Publications in Scientific Journals:
H.S. Hosseini, D. H. Pahr, P.K. Zysset:
"Modeling and Experimental Validation of Trabecular Bone Damage, Softening and Densification under Large Compressive Strains";
Journal of the Mechanical Behavior of Biomedical Materials,
Vertebral fractures represent a major health problem and involve the progressive collapse of trabecular bone over large compressive strains. This collapse is driven by local failure and interaction of the trabecular rod and plate elements, which translates into stress softening and densification at the material level. Current constitutive models for trabecular bone are essentially limited to infinitesimal strains. Accordingly, the aim of this work was to extend our current phenomenological model of trabecular bone (Garcia et al., 2009) for the simulation of large compressive strains by including post-yield softening and densification. A constitutive model of trabecular bone based on both volume fraction and trabecular orientation was formulated in a proper theoretical framework, implemented in commercial FE software and validated with human vertebral sections subjected to large compressive strains. As it is for infinitesimal strains, the evolution of plastic strains and damage is described by local internal variables. An isotropic softening rule was controlled by the cumulated plastic strain and a non-linear elastic spring was added to account for densification of the porous material in moderate-to-large compressive strains beyond a given threshold. To avoid convergence problems occurring as a result of softening, a consistent visco-plastic regularization approach was adopted.
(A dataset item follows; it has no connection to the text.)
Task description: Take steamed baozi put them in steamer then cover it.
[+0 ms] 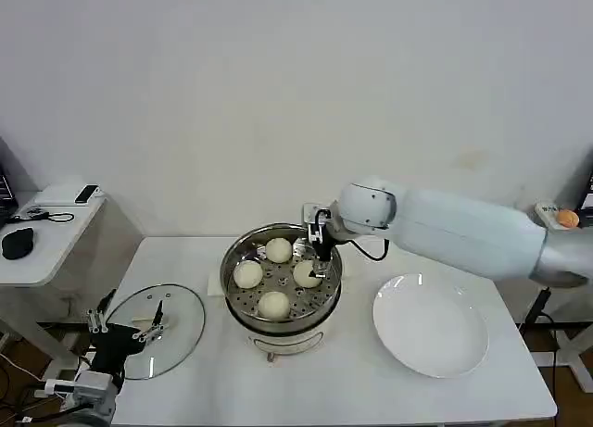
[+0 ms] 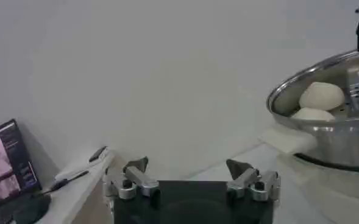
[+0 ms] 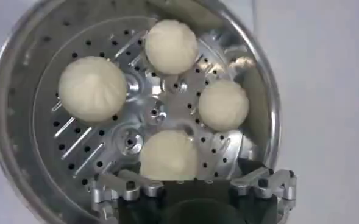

The experimental results for 37 vertebral sections from previous work (Dall'Ara et al., 2010) were used to validate the constitutive model for compressive loading up to 45% of the average axial deformation. This validation study showed that the model provides both qualitative predictions of damage localization on the cortex and quantitative predictions of dissipated energy (ρC=0.912) of vertebral body behavior under large compressive strains. Since the evolution of the internal variables was considered in local manner, a mesh sensitivity analysis of the finite element model was conducted via two different mesh sizes and revealed that strain localization was dominated by trabecular bone heterogeneity. To our knowledge, this model is the first to simulate collapse of trabecular bone and may help improve the biomechanical understanding of several musculoskeletal conditions such as vertebral fractures or orthopedic implant migration.